「おい浅倉っ、いまの転け方でイケメンに見られるのなんかお前か拓海くらいじゃね!!」
とある体育の実技では、変声期を過ぎた男の子の声が、気づけなかった私のぶんまで知らせてくれる。
跳ねるボールの音で大好きな人が転んだ音が消されてしまったから、私は隣コートから聞こえる声を頼りに真っ先に向かった。
「浅倉くん…!!」
「なんでこっちコート来てんだよ青石。
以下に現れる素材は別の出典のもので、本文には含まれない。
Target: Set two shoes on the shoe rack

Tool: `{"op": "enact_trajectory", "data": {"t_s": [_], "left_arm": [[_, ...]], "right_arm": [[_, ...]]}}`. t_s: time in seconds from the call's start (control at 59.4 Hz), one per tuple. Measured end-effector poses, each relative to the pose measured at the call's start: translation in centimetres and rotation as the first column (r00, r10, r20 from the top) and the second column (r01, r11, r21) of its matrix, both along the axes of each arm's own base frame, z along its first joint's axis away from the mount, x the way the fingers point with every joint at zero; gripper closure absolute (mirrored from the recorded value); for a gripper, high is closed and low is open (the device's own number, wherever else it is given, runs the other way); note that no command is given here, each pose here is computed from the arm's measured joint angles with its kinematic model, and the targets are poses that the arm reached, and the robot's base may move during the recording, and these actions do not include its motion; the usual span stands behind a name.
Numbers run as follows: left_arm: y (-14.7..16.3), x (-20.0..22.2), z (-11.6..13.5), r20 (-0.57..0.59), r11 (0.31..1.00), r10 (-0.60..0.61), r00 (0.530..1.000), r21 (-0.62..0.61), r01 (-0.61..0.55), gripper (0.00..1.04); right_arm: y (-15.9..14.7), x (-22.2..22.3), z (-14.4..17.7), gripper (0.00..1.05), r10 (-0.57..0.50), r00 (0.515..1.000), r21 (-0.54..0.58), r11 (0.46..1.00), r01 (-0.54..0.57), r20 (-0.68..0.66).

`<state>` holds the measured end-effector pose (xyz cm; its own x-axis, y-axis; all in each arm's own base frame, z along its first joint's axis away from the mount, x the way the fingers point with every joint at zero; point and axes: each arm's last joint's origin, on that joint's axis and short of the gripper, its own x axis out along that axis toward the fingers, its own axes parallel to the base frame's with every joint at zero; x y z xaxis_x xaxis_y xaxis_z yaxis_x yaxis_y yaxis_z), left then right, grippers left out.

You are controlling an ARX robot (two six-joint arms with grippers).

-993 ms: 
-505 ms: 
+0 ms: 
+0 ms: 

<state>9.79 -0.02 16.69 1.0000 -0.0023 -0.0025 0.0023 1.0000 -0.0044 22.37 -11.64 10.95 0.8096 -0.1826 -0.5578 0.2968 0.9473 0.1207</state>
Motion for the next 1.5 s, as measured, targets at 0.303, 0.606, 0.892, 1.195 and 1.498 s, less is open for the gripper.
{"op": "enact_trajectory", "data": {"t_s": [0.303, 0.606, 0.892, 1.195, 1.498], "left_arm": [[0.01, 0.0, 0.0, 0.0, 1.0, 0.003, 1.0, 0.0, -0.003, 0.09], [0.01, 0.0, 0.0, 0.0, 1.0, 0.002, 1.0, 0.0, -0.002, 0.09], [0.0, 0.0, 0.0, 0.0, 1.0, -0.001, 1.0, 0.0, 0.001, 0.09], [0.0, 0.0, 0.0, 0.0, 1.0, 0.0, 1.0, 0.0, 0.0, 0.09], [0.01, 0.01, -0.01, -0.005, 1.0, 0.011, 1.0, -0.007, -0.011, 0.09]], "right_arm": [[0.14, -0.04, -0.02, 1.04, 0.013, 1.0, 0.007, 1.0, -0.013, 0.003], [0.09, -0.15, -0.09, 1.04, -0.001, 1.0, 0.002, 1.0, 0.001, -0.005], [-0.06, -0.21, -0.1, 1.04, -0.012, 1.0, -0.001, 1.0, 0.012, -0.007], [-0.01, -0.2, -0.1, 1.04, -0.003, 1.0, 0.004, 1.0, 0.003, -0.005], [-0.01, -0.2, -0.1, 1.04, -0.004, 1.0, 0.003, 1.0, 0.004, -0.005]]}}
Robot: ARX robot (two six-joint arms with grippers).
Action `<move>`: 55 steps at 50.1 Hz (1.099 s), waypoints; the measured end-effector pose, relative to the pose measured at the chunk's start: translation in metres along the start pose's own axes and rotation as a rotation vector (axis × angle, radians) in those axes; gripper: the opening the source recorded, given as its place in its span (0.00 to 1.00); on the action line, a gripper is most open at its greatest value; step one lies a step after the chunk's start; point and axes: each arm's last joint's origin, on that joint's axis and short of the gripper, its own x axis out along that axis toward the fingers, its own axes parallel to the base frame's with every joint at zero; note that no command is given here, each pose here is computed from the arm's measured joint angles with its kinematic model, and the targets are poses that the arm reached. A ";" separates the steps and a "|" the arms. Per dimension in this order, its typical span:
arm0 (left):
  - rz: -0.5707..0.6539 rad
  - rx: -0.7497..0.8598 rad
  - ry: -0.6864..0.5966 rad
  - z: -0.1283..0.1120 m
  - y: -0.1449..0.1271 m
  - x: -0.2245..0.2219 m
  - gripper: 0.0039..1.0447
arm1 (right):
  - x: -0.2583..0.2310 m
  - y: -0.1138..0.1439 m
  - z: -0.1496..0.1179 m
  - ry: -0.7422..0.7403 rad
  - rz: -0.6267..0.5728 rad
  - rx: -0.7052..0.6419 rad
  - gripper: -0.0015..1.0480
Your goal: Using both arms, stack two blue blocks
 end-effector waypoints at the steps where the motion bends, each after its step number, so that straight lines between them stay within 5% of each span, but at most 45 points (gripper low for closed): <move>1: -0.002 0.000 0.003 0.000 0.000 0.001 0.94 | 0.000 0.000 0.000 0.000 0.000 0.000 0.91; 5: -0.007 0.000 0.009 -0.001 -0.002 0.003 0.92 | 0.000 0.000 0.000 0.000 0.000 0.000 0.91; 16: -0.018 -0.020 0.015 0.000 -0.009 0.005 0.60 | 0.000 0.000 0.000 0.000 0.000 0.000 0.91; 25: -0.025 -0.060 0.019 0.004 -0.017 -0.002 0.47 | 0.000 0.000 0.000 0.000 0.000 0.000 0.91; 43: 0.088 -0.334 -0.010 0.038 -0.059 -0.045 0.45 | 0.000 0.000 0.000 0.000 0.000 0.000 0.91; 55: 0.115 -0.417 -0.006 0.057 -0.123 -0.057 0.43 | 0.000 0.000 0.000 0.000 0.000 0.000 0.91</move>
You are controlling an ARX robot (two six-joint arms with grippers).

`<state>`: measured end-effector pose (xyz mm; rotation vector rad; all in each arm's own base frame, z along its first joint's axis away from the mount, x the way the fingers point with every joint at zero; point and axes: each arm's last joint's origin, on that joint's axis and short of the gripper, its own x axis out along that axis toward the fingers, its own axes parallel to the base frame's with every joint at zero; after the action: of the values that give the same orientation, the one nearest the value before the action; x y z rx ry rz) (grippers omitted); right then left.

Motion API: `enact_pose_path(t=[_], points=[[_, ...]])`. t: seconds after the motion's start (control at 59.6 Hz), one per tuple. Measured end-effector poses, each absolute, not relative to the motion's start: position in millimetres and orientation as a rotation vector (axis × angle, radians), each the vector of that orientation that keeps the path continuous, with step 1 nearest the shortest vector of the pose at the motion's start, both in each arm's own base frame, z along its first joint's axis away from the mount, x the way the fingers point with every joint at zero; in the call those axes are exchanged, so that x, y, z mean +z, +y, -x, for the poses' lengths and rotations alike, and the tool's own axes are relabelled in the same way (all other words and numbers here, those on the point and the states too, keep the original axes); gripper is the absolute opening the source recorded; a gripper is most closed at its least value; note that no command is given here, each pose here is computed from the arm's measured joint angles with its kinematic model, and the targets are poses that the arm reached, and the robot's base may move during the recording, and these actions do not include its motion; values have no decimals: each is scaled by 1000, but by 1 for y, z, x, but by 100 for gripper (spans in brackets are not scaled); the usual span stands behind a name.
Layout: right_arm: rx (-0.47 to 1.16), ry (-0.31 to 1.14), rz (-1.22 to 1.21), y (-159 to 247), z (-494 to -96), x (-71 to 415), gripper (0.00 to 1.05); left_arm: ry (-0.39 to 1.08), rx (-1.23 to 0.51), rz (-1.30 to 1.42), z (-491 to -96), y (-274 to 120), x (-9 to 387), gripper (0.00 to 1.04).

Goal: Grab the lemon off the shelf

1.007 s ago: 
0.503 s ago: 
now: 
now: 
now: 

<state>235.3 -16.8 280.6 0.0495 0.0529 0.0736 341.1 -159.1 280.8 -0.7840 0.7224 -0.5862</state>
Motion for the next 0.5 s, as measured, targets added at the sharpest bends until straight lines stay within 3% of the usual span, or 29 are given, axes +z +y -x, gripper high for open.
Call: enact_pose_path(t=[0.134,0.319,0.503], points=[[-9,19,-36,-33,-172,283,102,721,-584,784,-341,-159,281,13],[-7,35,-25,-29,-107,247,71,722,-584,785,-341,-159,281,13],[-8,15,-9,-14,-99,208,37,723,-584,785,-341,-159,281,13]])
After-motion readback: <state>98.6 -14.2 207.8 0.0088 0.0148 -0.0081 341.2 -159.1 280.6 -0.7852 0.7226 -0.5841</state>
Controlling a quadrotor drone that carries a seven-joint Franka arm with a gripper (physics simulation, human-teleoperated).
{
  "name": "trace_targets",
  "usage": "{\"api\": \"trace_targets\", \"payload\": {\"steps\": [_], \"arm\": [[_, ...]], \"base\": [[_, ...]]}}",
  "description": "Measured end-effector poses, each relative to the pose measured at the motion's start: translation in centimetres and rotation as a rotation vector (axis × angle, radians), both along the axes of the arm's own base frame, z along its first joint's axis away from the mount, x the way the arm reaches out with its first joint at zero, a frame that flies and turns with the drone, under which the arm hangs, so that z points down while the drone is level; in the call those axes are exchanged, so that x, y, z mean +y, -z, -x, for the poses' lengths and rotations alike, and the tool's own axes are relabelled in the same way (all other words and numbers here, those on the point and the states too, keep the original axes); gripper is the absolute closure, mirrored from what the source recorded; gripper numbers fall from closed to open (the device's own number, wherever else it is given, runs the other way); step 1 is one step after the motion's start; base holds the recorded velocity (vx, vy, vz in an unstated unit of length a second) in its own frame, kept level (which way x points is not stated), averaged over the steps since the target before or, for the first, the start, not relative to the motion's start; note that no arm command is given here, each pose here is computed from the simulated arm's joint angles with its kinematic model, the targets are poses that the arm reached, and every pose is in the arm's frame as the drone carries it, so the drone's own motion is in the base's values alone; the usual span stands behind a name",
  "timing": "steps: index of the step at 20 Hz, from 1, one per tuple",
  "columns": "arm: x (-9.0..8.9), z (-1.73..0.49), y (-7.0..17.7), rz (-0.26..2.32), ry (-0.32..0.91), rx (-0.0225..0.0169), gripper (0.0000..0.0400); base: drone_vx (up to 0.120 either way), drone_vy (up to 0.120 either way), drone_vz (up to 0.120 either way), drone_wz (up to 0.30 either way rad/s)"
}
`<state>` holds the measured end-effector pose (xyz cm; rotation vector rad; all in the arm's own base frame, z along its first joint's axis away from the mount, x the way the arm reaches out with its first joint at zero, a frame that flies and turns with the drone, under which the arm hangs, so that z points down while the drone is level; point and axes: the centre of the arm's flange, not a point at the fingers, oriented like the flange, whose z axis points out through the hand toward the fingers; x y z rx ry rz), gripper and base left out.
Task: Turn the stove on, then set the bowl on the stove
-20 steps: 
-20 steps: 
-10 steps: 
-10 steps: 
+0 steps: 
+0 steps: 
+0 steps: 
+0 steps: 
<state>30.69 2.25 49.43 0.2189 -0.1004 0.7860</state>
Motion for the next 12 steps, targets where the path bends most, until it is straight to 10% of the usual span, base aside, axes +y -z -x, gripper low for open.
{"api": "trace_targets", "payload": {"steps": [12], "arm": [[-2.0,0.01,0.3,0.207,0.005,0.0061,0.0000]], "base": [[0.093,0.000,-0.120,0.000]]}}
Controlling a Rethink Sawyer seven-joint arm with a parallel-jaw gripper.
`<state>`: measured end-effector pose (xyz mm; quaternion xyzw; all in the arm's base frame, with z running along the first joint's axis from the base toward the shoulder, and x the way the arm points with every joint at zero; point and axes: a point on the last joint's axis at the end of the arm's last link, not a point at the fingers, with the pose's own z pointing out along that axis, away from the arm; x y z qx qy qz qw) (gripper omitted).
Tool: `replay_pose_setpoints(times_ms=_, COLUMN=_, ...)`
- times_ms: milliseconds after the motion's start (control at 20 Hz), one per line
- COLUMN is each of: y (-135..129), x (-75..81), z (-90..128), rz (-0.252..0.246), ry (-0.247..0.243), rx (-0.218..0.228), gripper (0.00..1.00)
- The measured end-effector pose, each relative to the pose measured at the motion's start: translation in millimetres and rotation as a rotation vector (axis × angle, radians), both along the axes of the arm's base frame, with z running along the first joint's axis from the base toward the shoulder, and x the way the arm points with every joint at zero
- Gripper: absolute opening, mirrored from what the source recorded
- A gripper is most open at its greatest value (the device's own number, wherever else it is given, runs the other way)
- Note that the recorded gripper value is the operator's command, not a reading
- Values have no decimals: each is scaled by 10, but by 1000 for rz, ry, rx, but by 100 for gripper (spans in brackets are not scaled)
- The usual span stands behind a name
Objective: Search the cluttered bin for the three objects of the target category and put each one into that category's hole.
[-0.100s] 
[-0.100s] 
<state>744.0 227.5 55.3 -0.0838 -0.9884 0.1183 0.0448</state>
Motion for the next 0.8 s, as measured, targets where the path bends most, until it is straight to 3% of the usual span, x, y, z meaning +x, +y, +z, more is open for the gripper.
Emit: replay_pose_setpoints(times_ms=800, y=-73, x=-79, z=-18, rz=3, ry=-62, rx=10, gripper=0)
ここ男子だぞ!」
「そんなのいーからっ!!浅倉くん怪我はない!?私の背中に乗って…!保健室運んでく…!!」
いまだに起き上がっていない浅倉くんの腕を掴んで、無理やりにも肩にまわさせる。
私の咄嗟に出た行動が過保護でやりすぎだとでも思ったのだろう。
クラスメイトたちからは笑い声が上がった。
「いい加減にしろよバカップル!!ただ転んだだけじゃねーかっ」
「つーか立てよ浅倉!おまえそんなに青石に抱えられたいのかよ!」
目障りだ、鬱陶しい。
そういう声が浅倉くんのSOSを消してしまう。
立てれるものなら立っている。
どうしてそれが分からないの。
今だって小刻みな呼吸を繰り返して、冷や汗を垂らす彼が震えていること。